● **Goal of the exercise**:
Your answer must be the exact lines of the listing below that run from the line with "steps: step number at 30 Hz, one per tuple" to the line with "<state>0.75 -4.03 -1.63", ends included, and no pictures.

● **Records shown**:
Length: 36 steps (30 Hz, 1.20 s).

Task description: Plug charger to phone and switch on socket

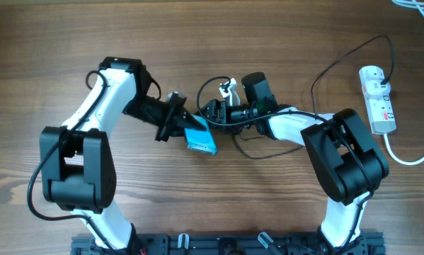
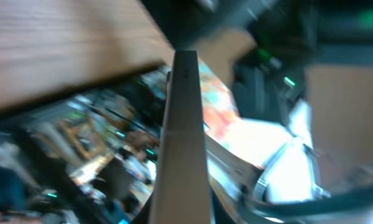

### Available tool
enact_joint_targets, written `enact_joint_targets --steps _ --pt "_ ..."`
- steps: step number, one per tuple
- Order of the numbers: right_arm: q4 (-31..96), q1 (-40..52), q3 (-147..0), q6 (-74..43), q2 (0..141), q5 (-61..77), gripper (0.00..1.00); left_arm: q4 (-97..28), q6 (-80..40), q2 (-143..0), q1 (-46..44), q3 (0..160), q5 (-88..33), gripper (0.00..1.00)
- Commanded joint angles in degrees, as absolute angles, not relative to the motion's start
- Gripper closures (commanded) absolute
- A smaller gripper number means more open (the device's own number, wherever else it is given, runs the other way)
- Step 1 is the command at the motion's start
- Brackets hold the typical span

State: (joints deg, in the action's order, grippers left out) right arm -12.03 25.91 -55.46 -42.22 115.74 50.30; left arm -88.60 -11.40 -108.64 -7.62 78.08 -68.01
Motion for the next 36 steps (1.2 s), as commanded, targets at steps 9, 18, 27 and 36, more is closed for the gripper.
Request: enact_joint_targets --steps 9,18,27,36 --pt "-10.24 25.43 -54.26 -46.89 117.75 42.85 0.00 -93.43 -10.68 -107.57 -10.28 78.00 -90.35 0.96" --pt "-10.22 25.52 -54.26 -46.89 117.75 42.85 0.00 -96.60 -14.20 -107.57 -10.28 78.00 -90.21 0.96" --pt "1.80 25.63 -57.56 -39.24 106.13 41.71 0.01 -96.60 -15.68 -107.57 -10.26 78.00 -90.24 0.96" --pt "43.55 25.63 -73.43 -12.14 98.24 7.44 0.01 -96.47 -15.62 -107.57 -10.26 78.00 -89.54 0.96"
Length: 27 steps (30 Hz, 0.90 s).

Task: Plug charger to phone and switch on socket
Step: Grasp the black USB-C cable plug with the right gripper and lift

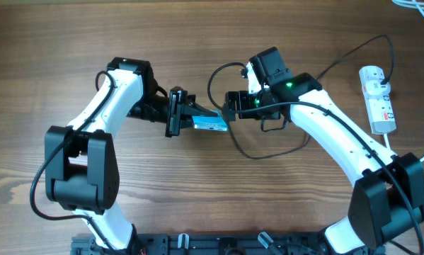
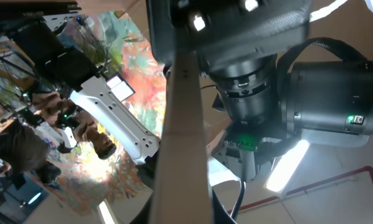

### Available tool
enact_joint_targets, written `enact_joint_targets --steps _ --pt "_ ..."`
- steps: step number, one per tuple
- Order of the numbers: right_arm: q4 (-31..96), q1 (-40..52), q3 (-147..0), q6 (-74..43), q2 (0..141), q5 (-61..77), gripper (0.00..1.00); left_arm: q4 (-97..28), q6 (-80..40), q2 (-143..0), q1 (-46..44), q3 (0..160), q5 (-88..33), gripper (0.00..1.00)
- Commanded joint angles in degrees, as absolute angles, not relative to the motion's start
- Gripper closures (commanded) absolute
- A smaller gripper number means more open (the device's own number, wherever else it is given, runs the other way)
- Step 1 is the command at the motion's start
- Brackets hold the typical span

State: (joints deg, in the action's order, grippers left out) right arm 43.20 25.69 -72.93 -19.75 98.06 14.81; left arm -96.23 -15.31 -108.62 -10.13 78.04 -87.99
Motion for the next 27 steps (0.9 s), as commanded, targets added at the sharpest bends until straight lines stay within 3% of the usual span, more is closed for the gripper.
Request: enact_joint_targets --steps 1,2,9,15,19,25,27 --pt "42.92 25.63 -73.38 -12.03 98.26 7.27 0.08 -96.47 -15.64 -107.57 -10.26 78.00 -89.54 0.96" --pt "42.26 25.63 -73.08 -12.01 98.45 7.29 0.16 -96.51 -15.68 -107.57 -10.09 78.00 -89.58 0.96" --pt "39.51 26.26 -71.20 -4.27 104.84 12.38 0.46 -96.49 -15.66 -107.57 -2.55 78.00 -89.54 0.96" --pt "35.29 27.51 -71.18 -3.44 117.91 12.12 0.47 -96.47 -15.66 -107.57 2.74 78.00 -87.09 0.96" --pt "46.13 27.51 -71.18 -10.94 122.32 -1.85 0.55 -96.47 -15.66 -107.57 3.51 78.00 -85.84 0.96" --pt "59.48 27.51 -71.18 -19.75 122.39 -14.63 0.53 -96.51 -15.68 -107.57 5.87 78.00 -85.86 0.96" --pt "58.30 27.46 -71.18 -19.68 122.39 -15.42 0.46 -96.60 -15.70 -107.57 8.19 78.00 -85.82 0.96"
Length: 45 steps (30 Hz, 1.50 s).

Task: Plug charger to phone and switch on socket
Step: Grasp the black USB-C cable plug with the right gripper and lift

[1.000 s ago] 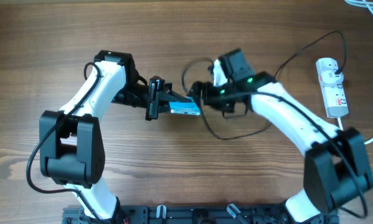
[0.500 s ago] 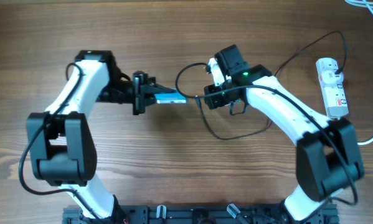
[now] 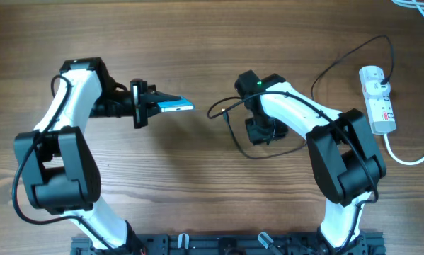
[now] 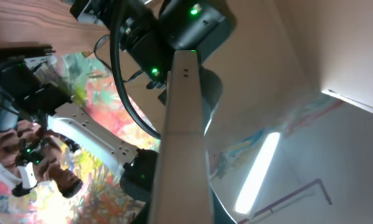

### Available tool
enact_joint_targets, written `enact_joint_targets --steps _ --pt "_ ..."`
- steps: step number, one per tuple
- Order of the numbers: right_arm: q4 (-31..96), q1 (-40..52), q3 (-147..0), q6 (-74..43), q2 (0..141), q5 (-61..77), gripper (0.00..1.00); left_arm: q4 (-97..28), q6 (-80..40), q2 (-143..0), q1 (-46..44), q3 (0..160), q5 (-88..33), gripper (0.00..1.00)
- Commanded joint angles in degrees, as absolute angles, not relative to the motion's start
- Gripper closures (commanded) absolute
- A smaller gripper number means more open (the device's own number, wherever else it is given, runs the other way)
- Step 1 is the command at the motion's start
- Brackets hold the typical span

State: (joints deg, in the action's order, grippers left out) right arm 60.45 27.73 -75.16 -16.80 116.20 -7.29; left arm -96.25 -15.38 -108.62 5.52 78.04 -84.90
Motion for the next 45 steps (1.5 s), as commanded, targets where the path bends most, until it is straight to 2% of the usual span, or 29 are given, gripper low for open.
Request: enact_joint_targets --steps 1,2,6,9,12,16,19,20,25,28,29,32,34,35,37,38,39,42,45 --pt "56.84 27.46 -71.20 -19.49 122.39 -15.07 0.40 -96.62 -15.70 -107.57 8.91 78.00 -85.82 0.96" --pt "55.22 27.46 -71.59 -18.85 122.37 -13.67 0.36 -96.60 -15.90 -107.57 9.78 78.00 -85.82 0.96" --pt "52.95 27.46 -79.92 -11.88 122.37 -4.36 0.36 -96.60 -15.90 -107.57 13.06 78.00 -85.84 0.96" --pt "52.10 27.46 -86.85 -10.98 122.37 -0.84 0.45 -96.60 -15.90 -107.57 14.70 78.00 -85.38 0.96" --pt "49.39 27.92 -86.72 -4.49 122.43 16.75 0.57 -96.57 -15.90 -107.57 15.14 78.00 -85.41 0.96" --pt "45.15 29.04 -83.02 -5.78 122.43 12.73 0.58 -96.49 -15.90 -107.57 15.14 78.00 -83.22 0.96" --pt "40.91 29.02 -83.02 -8.97 122.41 6.44 0.72 -96.49 -17.47 -107.57 15.14 78.00 -82.94 0.96" --pt "39.99 29.15 -83.40 -8.93 122.41 6.68 0.80 -96.49 -18.70 -107.57 15.14 78.00 -82.83 0.96" --pt "43.64 31.90 -78.54 -10.02 122.43 5.48 0.83 -96.51 -20.45 -107.57 15.14 78.00 -82.74 0.96" --pt "48.93 31.48 -72.95 -14.92 122.43 -12.40 0.83 -96.53 -20.45 -107.57 15.14 78.00 -82.72 0.96" --pt "49.71 30.59 -70.89 -15.77 122.43 -14.17 0.80 -96.51 -20.45 -107.57 15.14 78.00 -82.70 0.96" --pt "43.46 29.54 -70.11 -15.42 122.43 -8.45 0.51 -96.53 -21.50 -107.57 15.20 78.00 -82.61 0.96" --pt "40.16 29.54 -70.11 -14.98 122.43 -8.19 0.44 -96.49 -23.24 -107.57 15.44 78.00 -82.78 0.96" --pt "39.68 29.54 -70.11 -14.98 122.43 -7.55 0.44 -96.49 -23.20 -107.57 15.59 78.00 -82.81 0.96" --pt "39.72 29.54 -70.11 -15.05 122.43 -4.03 0.57 -96.47 -23.16 -107.57 15.66 78.00 -82.04 0.96" --pt "40.49 29.54 -70.11 -15.35 122.43 -0.86 0.69 -96.47 -23.16 -107.57 15.66 78.00 -81.45 0.96" --pt "41.50 29.54 -70.11 -16.91 122.43 0.60 0.75 -96.49 -23.16 -107.57 15.66 78.00 -81.23 0.96" --pt "42.50 29.54 -70.11 -19.66 122.43 0.54 0.80 -96.49 -23.18 -107.57 15.66 78.00 -81.10 0.96" --pt "43.90 29.54 -70.11 -19.68 122.43 0.54 0.82 -96.49 -23.18 -107.57 15.66 78.00 -81.10 0.96"
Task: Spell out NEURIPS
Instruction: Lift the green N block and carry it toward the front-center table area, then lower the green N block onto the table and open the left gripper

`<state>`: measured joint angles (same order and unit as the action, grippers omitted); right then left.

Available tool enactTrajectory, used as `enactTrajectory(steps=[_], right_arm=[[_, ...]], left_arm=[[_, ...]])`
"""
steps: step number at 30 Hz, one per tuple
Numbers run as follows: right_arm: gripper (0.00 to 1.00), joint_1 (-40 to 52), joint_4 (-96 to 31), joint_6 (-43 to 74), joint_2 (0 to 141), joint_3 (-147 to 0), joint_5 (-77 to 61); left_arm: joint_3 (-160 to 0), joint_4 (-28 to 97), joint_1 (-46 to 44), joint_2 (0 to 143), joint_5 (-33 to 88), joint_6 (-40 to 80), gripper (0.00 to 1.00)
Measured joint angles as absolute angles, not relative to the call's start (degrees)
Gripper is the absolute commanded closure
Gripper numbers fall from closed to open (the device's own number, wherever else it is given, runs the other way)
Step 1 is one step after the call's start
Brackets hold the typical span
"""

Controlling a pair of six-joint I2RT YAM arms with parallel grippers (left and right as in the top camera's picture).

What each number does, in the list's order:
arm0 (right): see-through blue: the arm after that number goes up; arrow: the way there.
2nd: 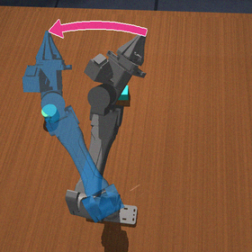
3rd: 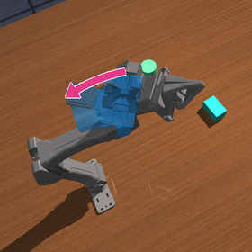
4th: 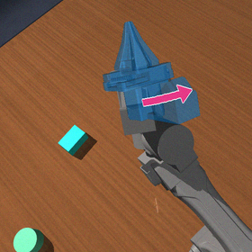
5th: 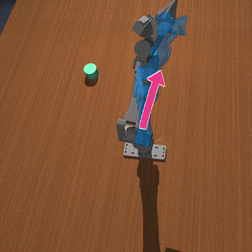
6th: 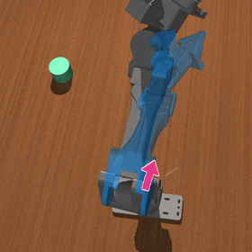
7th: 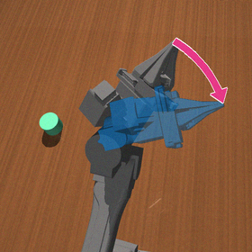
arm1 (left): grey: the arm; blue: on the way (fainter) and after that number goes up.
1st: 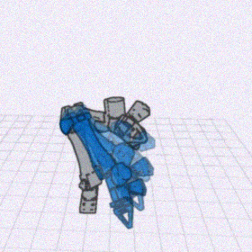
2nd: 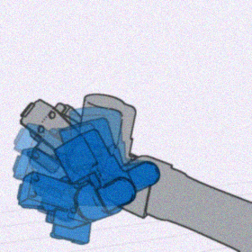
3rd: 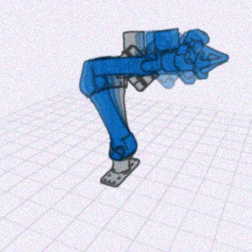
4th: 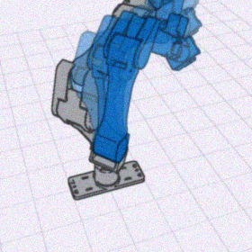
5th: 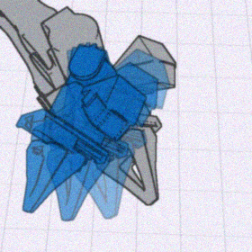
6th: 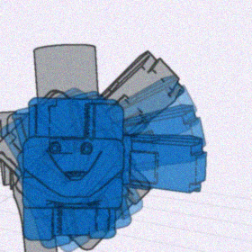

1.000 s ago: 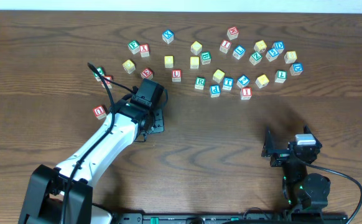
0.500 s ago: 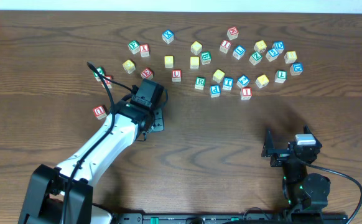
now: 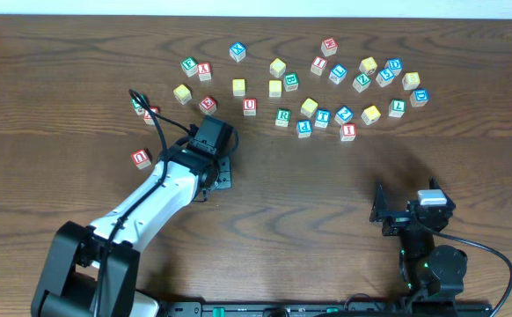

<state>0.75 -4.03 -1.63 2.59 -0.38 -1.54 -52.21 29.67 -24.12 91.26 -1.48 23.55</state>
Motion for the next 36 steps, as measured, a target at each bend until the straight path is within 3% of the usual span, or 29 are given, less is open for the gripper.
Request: enactTrajectory(steps=[17,36], right_arm=[[0.01,0.8,-4.0,-1.6,2.6,-0.4,-1.5],[0.01,0.8,-4.1,-1.6,2.6,-0.4,-1.5]], left_arm=[[-52.2,26.4,-17.6,93.6,3.1,19.6,0.90],[-52.3,25.0,-17.7,97.4,4.6,17.1,0.91]])
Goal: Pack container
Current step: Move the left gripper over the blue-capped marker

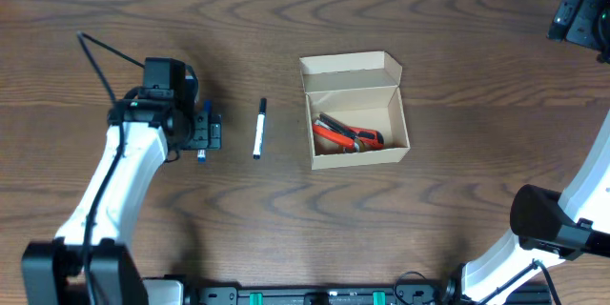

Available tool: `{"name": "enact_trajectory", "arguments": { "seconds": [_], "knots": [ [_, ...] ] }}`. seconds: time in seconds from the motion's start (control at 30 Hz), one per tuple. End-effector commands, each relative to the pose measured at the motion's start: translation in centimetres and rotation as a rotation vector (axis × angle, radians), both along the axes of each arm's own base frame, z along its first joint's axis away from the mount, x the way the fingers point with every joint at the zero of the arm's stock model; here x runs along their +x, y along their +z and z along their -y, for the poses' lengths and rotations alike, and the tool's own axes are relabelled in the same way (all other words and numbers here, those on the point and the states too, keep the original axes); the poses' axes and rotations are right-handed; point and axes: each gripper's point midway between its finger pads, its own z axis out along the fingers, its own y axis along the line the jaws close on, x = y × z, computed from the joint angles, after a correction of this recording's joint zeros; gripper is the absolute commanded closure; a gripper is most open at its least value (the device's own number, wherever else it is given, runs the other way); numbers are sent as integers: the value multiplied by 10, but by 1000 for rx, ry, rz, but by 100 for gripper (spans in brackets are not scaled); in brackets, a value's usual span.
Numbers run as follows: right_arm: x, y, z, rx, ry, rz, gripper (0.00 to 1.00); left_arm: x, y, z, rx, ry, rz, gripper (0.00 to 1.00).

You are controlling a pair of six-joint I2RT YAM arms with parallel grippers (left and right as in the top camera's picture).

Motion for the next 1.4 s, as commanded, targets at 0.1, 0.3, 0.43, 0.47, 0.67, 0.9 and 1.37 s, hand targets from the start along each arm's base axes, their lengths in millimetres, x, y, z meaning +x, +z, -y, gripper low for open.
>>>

● **The completed task**:
steps: step number at 30 Hz, one per tuple
Numbers run as follows: right_arm: gripper (0.00 to 1.00), joint_1 (-40 to 52), joint_4 (-96 to 31), joint_6 (-43 to 74), joint_2 (0 to 141), joint_3 (-147 to 0), joint_5 (-77 to 61); left_arm: joint_3 (-160 to 0), joint_4 (-28 to 97), joint_1 (-46 to 44), joint_2 (0 to 143), joint_5 (-33 to 88), joint_6 (-40 to 80), gripper (0.00 to 1.00)
Measured joint angles as absolute angles, not relative to the call's start (degrees)
Gripper is the absolute commanded closure
Gripper numbers fall from closed to open (the device's own number, wherever else it is given, runs the other way)
Step 1 is one step after the call's start
Brackets hold the typical span
"""

Controlling a pair of six-joint I2RT YAM arms with parallel grippers (left and right as in the top camera's picture).

What each number does, in the list's order:
arm0 (right): see-through blue: the arm after that number goes up; arrow: the way there.
2nd: 
3rd: 
4th: 
5th: 
6th: 
7th: 
arm1 (left): grey: the arm; blue: on the way (fainter) and after that number goes up.
1st: 
2nd: 
3rd: 
4th: 
5th: 
6th: 

1.000 s ago: 
0.500 s ago: 
now: 

<state>0.75 -4.03 -1.63 2.59 -0.38 -1.54 -52.21 29.67 -24.12 91.26 -1.48 23.55</state>

What the answer needed to say has been said.